The Nobel Prize in Physics 2011 was awarded "for the discovery of the accelerating expansion of the Universe through observations of distant supernovae". It led to the widespread acceptance of the idea that the universe is dominated by 'dark energy’ which drives this accelerating expansion. It was interpreted as the energy density of the vacuum, although the energy scale is of order the present Hubble expansion rate H_0 ~ 10^{-42} GeV - far below any energy scale in fundamental physics. Nevertheless this has become the 'standard model' of cosmology.

The NBIA researchers have now analysed a catalogue of 740 Type Ia supernovae  – more than ten times the original sample size – and find that the evidence for acceleration is much weaker than has been claimed. The data is in fact consistent with a constant rate of expansion (the ‘Milne’ model) as seen in the figures above. The different conclusion is primarily because of their use of a rigorous statistical method (Maximum Likelihood Estimator) for model selection, rather than assuming a particular model and trying to determine its parameters.
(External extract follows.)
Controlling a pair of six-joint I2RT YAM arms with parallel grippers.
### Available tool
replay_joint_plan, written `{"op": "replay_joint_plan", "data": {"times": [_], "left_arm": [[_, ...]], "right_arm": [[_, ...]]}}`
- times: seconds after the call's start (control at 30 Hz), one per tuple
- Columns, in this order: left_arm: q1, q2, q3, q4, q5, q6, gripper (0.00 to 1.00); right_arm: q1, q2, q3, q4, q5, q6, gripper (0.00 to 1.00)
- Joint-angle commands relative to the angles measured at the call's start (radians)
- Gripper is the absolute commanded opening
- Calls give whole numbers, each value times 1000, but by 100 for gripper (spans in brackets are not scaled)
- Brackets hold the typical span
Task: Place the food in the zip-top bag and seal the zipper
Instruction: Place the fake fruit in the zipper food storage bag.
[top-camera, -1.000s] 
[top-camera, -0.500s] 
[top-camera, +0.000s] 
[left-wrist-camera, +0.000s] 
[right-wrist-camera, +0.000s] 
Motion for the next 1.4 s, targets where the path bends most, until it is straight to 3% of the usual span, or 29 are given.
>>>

Although there is much other data, notably observations of fluctuations in the cosmic microwave background, that is consistent with the standard model, all such tests are so far indirect in nature. There is no dynamical evidence yet that the dominant component of the universe has negative pressure like vacuum energy. A more sophisticated theoretical framework accounting for the fact that the universe is not exactly homogeneous and that its matter content may not behave as an ideal gas – two key assumptions of the model – may well be able to account for all observations without requiring dark energy.

Read the paper here.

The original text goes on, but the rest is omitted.